Researchers at the Université Paul Sabatier in France recently produced a hydrogel electrode design with more redox active sites, but the rate of charging was still a limiting factor.
The Drexel-led team got around this by designing more streamlined electrodes with many small openings, making each redox active site more accessible to ions. The researchers liken this to a system of motorways instead of single-lane roads.
"In traditional batteries and supercapacitors, ions have a tortuous path toward charge storage ports, which not only slows down everything, but it also creates a situation where very few ions actually reach their destination at fast charging rates," said Maria Lukatskaya, a lead author on the paper, which was published in the journal Nature Energy.
“The ideal electrode architecture would be something like ions moving to the ports via multi-lane, high-speed 'highways,' instead of taking single-lane roads. Our macroporous electrode design achieves this goal, which allows for rapid charging -- on the order of a few seconds or less."
Gogotsi agrees. “If we start using low-dimensional and electronically conducting materials as battery electrodes, we can make batteries working much, much faster than today,” he said. “Eventually, appreciation of this fact will lead us to car, laptop and cell-phone batteries capable of charging at much higher rates -- seconds or minutes rather than hours.”

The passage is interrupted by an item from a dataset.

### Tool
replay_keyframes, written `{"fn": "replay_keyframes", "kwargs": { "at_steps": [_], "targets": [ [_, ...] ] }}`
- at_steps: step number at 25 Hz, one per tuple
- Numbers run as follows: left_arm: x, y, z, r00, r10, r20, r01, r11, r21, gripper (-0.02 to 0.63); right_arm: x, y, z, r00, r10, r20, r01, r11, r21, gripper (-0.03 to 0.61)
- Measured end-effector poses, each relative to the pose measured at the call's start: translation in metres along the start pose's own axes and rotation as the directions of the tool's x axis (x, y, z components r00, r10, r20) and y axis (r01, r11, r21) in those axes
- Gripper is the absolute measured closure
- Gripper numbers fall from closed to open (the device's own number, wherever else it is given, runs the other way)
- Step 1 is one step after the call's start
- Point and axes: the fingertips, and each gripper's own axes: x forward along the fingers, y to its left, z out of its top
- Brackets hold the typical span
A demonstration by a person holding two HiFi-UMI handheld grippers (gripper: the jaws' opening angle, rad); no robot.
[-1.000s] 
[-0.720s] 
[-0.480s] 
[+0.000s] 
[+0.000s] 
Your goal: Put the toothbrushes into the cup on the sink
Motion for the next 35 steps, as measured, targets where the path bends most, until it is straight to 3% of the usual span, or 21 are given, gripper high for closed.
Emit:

Before this can become a real-world energy storage device, the team will need to scale up the production of their material. The team are currently producing 100 grams of the material per batch in the lab, but will need to scale that up to design energy devices incorporating MXenes.
The team are also working to increase the energy density of their material. “We are developing matching anodes to MXene cathodes that will further expand the voltage window—this means doubling the energy density,” said Gogotsi in an interview with IEEE Spectrum.